*Required action:* Your job is to restate each entry word for word.

== Provided records ==

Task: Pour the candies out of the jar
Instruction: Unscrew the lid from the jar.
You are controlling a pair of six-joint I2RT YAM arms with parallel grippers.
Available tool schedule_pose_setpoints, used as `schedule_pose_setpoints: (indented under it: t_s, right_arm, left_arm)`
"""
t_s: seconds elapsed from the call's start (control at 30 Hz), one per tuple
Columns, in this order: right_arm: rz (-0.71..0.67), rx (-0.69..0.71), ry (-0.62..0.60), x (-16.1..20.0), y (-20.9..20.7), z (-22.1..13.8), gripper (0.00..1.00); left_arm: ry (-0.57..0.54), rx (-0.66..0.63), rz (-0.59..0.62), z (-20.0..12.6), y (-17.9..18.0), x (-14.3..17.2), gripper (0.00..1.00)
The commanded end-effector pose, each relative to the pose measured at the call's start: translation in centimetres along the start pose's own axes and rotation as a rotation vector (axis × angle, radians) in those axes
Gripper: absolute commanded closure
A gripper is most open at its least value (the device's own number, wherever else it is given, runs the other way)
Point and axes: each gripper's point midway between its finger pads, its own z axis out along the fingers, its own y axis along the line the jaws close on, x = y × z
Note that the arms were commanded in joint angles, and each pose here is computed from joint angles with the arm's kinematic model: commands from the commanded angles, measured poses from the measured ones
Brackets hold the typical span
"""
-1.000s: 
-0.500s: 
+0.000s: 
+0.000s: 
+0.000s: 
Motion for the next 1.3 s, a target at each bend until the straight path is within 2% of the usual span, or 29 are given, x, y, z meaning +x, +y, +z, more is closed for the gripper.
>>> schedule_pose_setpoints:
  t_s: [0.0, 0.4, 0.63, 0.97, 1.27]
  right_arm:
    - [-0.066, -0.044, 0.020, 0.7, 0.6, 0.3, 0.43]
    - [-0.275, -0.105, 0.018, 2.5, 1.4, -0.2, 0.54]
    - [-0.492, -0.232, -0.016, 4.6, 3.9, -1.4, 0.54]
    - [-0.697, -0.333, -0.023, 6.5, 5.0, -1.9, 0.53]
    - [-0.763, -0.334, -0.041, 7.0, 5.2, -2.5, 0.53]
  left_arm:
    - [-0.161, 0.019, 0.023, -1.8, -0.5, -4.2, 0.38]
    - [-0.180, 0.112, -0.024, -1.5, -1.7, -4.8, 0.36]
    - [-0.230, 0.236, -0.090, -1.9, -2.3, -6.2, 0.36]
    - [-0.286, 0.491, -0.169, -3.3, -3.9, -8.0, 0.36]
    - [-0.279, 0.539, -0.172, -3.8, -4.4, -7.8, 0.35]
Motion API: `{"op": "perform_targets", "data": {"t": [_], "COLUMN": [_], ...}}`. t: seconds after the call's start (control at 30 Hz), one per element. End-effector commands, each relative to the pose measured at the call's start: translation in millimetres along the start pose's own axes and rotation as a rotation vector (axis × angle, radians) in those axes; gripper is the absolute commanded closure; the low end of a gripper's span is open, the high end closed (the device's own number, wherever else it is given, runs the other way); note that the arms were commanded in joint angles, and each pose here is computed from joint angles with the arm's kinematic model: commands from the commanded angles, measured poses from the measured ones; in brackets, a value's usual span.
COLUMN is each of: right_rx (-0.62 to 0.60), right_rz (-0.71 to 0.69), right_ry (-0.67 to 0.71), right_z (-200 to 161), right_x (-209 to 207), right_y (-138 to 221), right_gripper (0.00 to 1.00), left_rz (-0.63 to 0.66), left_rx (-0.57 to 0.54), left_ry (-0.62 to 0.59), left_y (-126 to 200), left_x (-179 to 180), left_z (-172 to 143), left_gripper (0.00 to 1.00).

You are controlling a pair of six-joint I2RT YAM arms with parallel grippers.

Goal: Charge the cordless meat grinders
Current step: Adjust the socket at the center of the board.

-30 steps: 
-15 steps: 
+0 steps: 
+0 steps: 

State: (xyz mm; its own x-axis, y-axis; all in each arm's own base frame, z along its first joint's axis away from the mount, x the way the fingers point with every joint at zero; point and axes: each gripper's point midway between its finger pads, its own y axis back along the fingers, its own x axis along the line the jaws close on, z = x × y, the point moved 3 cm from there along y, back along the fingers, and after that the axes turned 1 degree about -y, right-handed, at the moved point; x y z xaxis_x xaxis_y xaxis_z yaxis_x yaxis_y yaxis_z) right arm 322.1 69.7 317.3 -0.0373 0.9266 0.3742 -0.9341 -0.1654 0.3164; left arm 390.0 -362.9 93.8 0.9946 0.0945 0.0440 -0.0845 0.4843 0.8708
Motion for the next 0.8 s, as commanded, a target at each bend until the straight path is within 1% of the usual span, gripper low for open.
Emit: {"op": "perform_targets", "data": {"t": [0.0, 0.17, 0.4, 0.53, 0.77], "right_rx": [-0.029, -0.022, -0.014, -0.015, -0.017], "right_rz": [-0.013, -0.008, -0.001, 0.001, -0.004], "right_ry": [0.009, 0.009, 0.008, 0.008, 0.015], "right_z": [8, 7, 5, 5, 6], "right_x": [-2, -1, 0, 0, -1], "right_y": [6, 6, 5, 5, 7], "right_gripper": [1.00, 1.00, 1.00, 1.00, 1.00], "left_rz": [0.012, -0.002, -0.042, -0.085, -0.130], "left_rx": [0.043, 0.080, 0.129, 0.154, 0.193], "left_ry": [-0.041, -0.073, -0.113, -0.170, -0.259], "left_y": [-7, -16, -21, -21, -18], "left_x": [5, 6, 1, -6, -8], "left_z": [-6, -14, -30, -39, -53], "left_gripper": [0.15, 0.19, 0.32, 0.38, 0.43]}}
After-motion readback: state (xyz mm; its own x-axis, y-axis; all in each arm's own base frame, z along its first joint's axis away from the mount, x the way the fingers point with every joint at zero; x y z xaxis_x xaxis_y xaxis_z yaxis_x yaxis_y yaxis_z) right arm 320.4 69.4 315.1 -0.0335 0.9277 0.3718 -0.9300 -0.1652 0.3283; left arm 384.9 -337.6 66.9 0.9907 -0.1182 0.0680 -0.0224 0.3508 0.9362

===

*Response to this exercise:*
Task: Pour the candies out of the jar
Instruction: Unscrew the lid from the jar.
You are controlling a pair of six-joint I2RT YAM arms with parallel grippers.
Available tool schedule_pose_setpoints, used as `schedule_pose_setpoints: (indented under it: t_s, right_arm, left_arm)`
"""
t_s: seconds elapsed from the call's start (control at 30 Hz), one per tuple
Columns, in this order: right_arm: rz (-0.71..0.67), rx (-0.69..0.71), ry (-0.62..0.60), x (-16.1..20.0), y (-20.9..20.7), z (-22.1..13.8), gripper (0.00..1.00); left_arm: ry (-0.57..0.54), rx (-0.66..0.63), rz (-0.59..0.62), z (-20.0..12.6), y (-17.9..18.0), x (-14.3..17.2), gripper (0.00..1.00)
The commanded end-effector pose, each relative to the pose measured at the call's start: translation in centimetres along the start pose's own axes and rotation as a rotation vector (axis × angle, radians) in those axes
Gripper: absolute commanded closure
A gripper is most open at its least value (the device's own number, wherever else it is given, runs the other way)
Point and axes: each gripper's point midway between its finger pads, its own z axis out along the fingers, its own y axis along the line the jaws close on, x = y × z
Note that the arms were commanded in joint angles, and each pose here is computed from joint angles with the arm's kinematic model: commands from the commanded angles, measured poses from the measured ones
Brackets hold the typical span
"""
-1.000s: 
-0.500s: 
+0.000s: 
+0.000s: 
+0.000s: 
Motion for the next 1.3 s, a target at each bend until the straight path is within 2% of the usual span, or 29 are given, x, y, z meaning +x, +y, +z, more is closed for the gripper.
>>> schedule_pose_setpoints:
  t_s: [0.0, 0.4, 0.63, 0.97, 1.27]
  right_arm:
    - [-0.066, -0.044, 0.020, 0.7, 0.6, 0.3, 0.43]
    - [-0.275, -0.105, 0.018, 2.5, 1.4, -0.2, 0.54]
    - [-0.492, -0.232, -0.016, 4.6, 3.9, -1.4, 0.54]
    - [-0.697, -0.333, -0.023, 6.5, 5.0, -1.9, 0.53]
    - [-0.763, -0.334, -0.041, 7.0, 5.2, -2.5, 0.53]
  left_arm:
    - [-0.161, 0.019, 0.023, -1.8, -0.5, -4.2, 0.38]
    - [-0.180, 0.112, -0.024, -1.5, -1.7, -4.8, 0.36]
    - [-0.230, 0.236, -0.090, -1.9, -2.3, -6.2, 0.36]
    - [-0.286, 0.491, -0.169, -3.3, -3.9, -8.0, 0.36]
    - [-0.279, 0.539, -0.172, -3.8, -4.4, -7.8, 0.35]
Motion API: `{"op": "perform_targets", "data": {"t": [_], "COLUMN": [_], ...}}`. t: seconds after the call's start (control at 30 Hz), one per element. End-effector commands, each relative to the pose measured at the call's start: translation in millimetres along the start pose's own axes and rotation as a rotation vector (axis × angle, radians) in those axes; gripper is the absolute commanded closure; the low end of a gripper's span is open, the high end closed (the device's own number, wherever else it is given, runs the other way); note that the arms were commanded in joint angles, and each pose here is computed from joint angles with the arm's kinematic model: commands from the commanded angles, measured poses from the measured ones; in brackets, a value's usual span.
COLUMN is each of: right_rx (-0.62 to 0.60), right_rz (-0.71 to 0.69), right_ry (-0.67 to 0.71), right_z (-200 to 161), right_x (-209 to 207), right_y (-138 to 221), right_gripper (0.00 to 1.00), left_rz (-0.63 to 0.66), left_rx (-0.57 to 0.54), left_ry (-0.62 to 0.59), left_y (-126 to 200), left_x (-179 to 180), left_z (-172 to 143), left_gripper (0.00 to 1.00).

You are controlling a pair of six-joint I2RT YAM arms with parallel grippers.

Goal: Charge the cordless meat grinders
Current step: Adjust the socket at the center of the board.

-30 steps: 
-15 steps: 
+0 steps: 
+0 steps: 

State: (xyz mm; its own x-axis, y-axis; all in each arm's own base frame, z along its first joint's axis away from the mount, x the way the fingers point with every joint at zero; point and axes: each gripper's point midway between its finger pads, its own y axis back along the fingers, its own x axis along the line the jaws close on, z = x × y, the point moved 3 cm from there along y, back along the fingers, and after that the axes turned 1 degree about -y, right-handed, at the moved point; x y z xaxis_x xaxis_y xaxis_z yaxis_x yaxis_y yaxis_z) right arm 322.1 69.7 317.3 -0.0373 0.9266 0.3742 -0.9341 -0.1654 0.3164; left arm 390.0 -362.9 93.8 0.9946 0.0945 0.0440 -0.0845 0.4843 0.8708
Motion for the next 0.8 s, as commanded, a target at each bend until the straight path is within 1% of the usual span, gripper low for open.
Emit: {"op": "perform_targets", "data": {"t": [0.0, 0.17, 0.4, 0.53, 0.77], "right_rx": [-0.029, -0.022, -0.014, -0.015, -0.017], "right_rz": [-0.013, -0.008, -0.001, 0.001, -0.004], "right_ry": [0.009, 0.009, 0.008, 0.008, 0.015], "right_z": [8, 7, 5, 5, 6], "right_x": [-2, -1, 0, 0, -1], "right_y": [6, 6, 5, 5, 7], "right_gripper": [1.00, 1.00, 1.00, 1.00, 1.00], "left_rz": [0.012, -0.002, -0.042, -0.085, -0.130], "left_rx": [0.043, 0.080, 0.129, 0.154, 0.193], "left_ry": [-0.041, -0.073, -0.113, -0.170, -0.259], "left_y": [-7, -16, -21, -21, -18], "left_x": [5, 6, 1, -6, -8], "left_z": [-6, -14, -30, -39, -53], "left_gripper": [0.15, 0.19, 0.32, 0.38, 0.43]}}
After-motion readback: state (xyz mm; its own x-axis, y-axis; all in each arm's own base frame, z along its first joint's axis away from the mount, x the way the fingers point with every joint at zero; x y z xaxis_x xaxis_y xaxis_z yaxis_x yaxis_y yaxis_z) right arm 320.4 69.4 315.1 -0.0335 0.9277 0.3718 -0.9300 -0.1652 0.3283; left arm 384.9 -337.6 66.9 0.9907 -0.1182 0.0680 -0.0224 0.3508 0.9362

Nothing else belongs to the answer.